Similarity Map¶
Similarity mappings module.
The module provides functionality to store and manage a similarity mappings between records of two datasets.
- class neer_match.similarity_map.SimilarityMap(instructions)¶
Similarity map class.
The class stores a collection of associations between the records of two datasets.
- instructions¶
The similarity map instructions.
- Type:
dict
- lcols¶
The left columns.
- Type:
list[str]
- rcols¶
The right columns.
- Type:
list[str]
- sims¶
The similarity functions.
- Type:
list[str]
- __getitem__(index)¶
Return the item at the given index.
- Return type:
Tuple
[str
,str
,str
]
- __init__(instructions)¶
Initialize a similarity map object.
- Parameters:
instructions – The similarity map instructions.
- __iter__()¶
Iterate over the similarity map.
- Return type:
Iterator
- __len__()¶
Return the number of items in the similarity map.
- Return type:
int
- __str__()¶
Return a string representation of the similarity map.
- Return type:
str
- association_names()¶
Return a unique name for each association in the similarity map.
- Return type:
List
[str
]
- association_offsets()¶
Return association offsets.
Return the starting column offset of each association in the similarity matrix
- Return type:
List
[int
]
- association_sizes()¶
Return then number of similarities used by each association.
- Return type:
List
[int
]
- keys()¶
Return a unique key for each similarity map entry.

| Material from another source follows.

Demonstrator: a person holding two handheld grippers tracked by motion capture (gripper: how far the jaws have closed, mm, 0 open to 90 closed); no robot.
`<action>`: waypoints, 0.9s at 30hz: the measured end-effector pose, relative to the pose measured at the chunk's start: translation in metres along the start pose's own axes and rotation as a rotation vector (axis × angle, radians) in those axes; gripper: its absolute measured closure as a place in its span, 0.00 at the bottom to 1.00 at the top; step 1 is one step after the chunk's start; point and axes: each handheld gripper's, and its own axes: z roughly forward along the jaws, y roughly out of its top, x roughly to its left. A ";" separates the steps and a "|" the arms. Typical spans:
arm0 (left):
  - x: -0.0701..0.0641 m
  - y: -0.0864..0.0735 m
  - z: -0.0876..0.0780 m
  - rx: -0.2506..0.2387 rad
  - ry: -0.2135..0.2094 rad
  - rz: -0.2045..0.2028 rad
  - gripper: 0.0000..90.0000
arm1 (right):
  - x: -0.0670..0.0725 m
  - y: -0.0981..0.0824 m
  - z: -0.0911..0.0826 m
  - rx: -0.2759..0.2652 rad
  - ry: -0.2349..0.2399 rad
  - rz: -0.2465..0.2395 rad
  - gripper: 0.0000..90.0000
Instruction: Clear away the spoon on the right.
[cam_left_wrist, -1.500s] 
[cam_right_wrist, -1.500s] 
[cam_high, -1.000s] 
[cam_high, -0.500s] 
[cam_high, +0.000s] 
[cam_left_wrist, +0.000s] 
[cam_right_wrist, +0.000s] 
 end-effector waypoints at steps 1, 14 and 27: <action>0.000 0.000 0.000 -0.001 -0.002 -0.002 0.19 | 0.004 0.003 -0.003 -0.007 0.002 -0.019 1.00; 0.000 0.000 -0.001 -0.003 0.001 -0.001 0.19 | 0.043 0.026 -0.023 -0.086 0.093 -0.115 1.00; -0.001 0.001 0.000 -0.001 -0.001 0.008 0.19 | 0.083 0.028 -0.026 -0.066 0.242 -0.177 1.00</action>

Combine association with similarity names and return them.
- Return type:
List
[str
]
- no_associations()¶
Return the number of associations of the map.
- Return type:
int
- neer_match.similarity_map.available_similarities()¶
Return the list of available similarities.
- Return type:
Dict
[str
,Callable
]
- neer_match.similarity_map.discrete(x, y)¶
Discrete similarity function.
- Return type:
float
- neer_match.similarity_map.euclidean(x, y)¶
Euclidean similarity function.
- Return type:
float
- neer_match.similarity_map.gaussian(x, y)¶
Gaussian similarity function.
- Return type:
float